The ramifications of this disparity are in the numbers. In 1960, roughly 68 percent of Americans could entertain the dream of owning a home. Today, that figure has dropped to 43 percent, according to Census data.

Fannie Mae’s recent home purchase sentiment index paints a telling picture of the current consumer mindset. While there’s a noted confidence in personal financial situations, it is offset by a pervasive pessimism about the home-buying market. In July, the index saw only a marginal rise of 0.8 points, settling at 66.8 as a record 82 percent of respondents indicated that now is a bad time to buy a house.

Hence, projections from Fannie Mae’s Economic & Strategic Research Group indicate a stagnant outlook for the 2023 housing market, with anticipated sales figures mirroring the lows of the 2009 financial crisis.

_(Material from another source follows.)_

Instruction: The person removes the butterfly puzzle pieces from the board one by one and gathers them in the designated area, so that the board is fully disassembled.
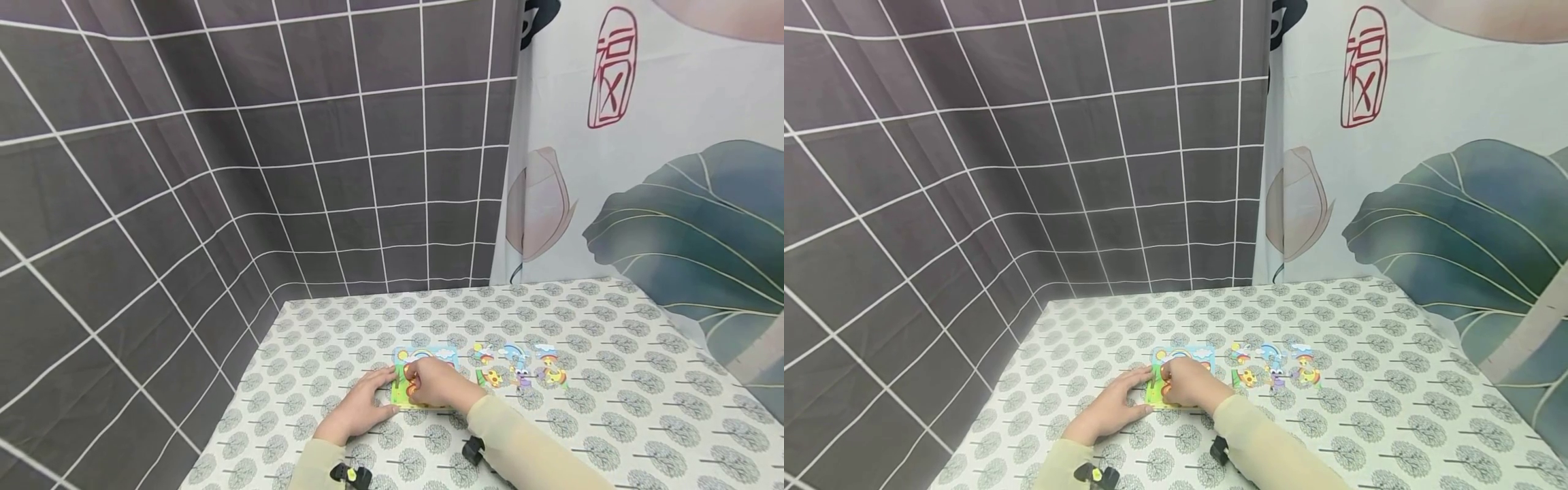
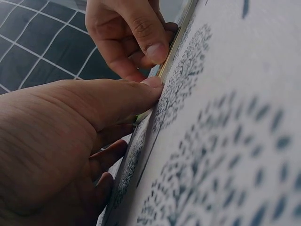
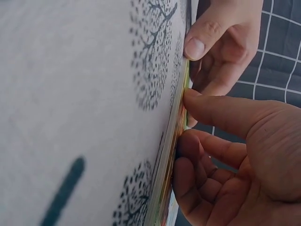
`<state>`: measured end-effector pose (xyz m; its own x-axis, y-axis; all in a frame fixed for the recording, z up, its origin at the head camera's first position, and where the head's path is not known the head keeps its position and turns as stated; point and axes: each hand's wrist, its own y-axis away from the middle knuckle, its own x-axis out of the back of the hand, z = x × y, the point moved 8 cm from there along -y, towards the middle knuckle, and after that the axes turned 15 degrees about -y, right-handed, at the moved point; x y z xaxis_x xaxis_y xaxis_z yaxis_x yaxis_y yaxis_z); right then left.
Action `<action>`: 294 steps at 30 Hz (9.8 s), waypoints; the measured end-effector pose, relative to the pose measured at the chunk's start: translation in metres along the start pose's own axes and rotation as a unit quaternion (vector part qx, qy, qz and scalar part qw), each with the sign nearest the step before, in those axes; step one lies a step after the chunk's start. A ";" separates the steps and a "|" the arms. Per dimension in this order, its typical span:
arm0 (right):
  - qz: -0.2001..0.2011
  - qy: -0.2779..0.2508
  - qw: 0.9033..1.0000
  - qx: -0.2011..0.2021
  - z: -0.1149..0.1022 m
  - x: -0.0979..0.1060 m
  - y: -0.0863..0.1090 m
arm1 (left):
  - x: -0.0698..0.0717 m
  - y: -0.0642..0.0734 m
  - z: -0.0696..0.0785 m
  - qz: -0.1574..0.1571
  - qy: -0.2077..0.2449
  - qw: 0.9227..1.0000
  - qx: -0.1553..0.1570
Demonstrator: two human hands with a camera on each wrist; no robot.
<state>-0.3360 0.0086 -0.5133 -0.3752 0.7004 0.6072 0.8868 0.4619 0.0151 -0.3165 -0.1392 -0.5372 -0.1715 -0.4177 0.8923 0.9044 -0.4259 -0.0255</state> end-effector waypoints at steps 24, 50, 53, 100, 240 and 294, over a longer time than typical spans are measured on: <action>0.023 -0.019 0.999 0.021 -0.003 0.005 0.001 | -0.001 0.001 -0.001 0.000 0.000 1.000 -0.001; 0.055 0.004 0.998 0.030 -0.003 0.016 0.003 | 0.000 0.000 0.002 0.000 -0.008 1.000 0.001; 0.058 0.009 0.998 0.031 -0.002 0.021 0.006 | 0.000 0.000 0.002 -0.001 -0.008 1.000 0.003; 0.068 -0.042 0.996 -0.041 0.082 0.103 0.097 | -0.002 0.001 -0.002 -0.004 -0.004 1.000 0.009; 0.018 -0.109 0.994 0.013 0.049 0.098 0.085 | -0.001 0.002 -0.001 -0.005 -0.002 1.000 0.007; 0.056 -0.043 0.996 -0.053 0.072 0.106 0.092 | -0.002 0.003 0.000 -0.004 -0.005 1.000 0.010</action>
<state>-0.3139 0.1642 -0.5044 -0.2893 0.7902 0.5402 0.9462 0.3215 0.0365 -0.3134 -0.1401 -0.5389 -0.1746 -0.4066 0.8968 0.9109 -0.4125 -0.0097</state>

This sentiment in the for-sale market continues to fuel the rental segment. More than 44 million properties in the U.S. are currently rental units, a figure likely to increase given the prevailing market conditions. As homeownership becomes even harder to attain, renting will play an increasingly important role in months and years to come, adding to the seismic shift in the landscape of the American housing market.

Michael Lucarelli is the CEO and co-founder of RentSpree.